Sílvio Bernardes
smabernardes@hotmail.com
Bloco do “Eu Sozinho”
Ele apareceu num carnaval que não me lembro qual, mas desde então sua presença foi uma constante, sempre apreciada pelos foliões e o grande público daquelas folias momescas. Ele era o artista solo do “Bloco do Eu Sozinho”, que mais tarde, eu soube chamava-se Newton Regal – e muito mais tarde compreendi tratar-se do pai do meu amigo e ex-colega no Departamento de Cultura da prefeitura, o artista plástico Vinícius Regal.
Nos carnavais da Silva Jardim e da praça da matriz, o artista que se autodenominava um “bloco” solitário nunca estava só, vivia cercado de fãs de todas as idades, especialmente crianças. Também outros foliões performáticos, como o “Miss Itaúna”, queriam desfilar junto com ele – contrariando a sua individualidade carnavalesca. Todos se encantavam com sua performance, sempre renovada a cada folia.
Como era prazeroso vê-lo surgir na avenida e desfilar para lá e para cá, com uma dignidade de um mestre-sala, envergando a sua fantasia, que podia ser de Pantera Cor-de-Rosa, de Galo, de Carlitos, de Sujismundo, de Tio Sam, de Aiatolá Khomeini (“Vai atolá Khomeini”), de Bebê de Proveta ou de uma bomba de gasolina.
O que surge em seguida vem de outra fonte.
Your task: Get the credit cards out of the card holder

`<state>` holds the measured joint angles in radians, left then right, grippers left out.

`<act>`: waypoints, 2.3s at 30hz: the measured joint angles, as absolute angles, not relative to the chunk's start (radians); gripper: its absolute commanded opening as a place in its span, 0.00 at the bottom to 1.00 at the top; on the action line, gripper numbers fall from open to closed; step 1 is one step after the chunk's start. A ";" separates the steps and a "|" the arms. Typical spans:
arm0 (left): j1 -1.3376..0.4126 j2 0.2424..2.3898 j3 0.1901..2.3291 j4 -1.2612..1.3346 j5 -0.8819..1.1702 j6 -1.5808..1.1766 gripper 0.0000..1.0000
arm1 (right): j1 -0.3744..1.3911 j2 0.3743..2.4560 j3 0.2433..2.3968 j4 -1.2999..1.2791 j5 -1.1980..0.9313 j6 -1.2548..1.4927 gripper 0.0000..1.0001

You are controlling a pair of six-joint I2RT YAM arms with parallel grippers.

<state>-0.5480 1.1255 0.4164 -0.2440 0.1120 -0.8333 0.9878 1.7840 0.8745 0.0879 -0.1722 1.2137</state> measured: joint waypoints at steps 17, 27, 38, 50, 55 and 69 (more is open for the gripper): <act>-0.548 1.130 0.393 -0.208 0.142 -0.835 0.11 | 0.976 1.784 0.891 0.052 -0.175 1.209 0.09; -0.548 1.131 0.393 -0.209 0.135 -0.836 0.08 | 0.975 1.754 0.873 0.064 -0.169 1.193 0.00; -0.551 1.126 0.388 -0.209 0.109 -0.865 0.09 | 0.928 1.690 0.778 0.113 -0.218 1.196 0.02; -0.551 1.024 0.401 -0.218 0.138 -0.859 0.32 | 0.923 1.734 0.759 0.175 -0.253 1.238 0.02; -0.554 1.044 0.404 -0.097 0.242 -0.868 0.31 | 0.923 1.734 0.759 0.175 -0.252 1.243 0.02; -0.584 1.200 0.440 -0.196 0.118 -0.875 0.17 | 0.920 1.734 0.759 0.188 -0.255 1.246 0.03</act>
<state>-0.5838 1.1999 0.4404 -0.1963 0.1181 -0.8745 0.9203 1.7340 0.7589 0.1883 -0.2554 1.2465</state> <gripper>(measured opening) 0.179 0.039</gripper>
Um tempo em que a tecnologia não era tão sofisticada, não havia material disponível para certo tipo de figurino e adereços com os quais o nosso artista compunha a sua figura ele dava asas à sua criatividade e fazia o carnaval muito mais rico. A habilidade do fazer artesanal era o grande recurso. A confecção de roupas e instrumentos dos personagens oportunizava a criatividade do grande artista Newton Regal. Até o seu estandarte era bacana.
Nós, moleques de calças curtas, víamos nos espetáculos carnavalescos a grande fantasia da nossa meninice. A magia dionisíaca dos rituais das bacantes, embora não tínhamos consciência disso. O colorido dos circos que não largavam da nossa memória. E queríamos todos ir à praça da Matriz todos os dias de carnaval para assistir aos nossos adoráveis artistas, como aquele moço do “Bloco do Eu Sozinho”. Ficávamos ansiosos para saber qual seria a sua fantasia naquele desfile. Chegávamos a bater apostas, com base em nossas próprias elucubrações e conjeturas: o galã da novela tal, o candidato desastrado a governador, o ícone do cinema, morto naquele ano, a representação simbólica de nossas ilusões perdidas.
Fico imaginando o Newton Regal hoje compondo o seu “Bloco do Eu Sozinho”. Ele iria ficar muitíssimo indeciso diante de tantas inspirações, do mundo da arte e do esporte, da política equivocada e genocida, dos espetáculos de horrores da nossa sociedade, da fantasia infantil sempre com farto material para a magia. Talvez o seu desfile não teria tanta graça como as performances promovidas na passarela de outros carnavais.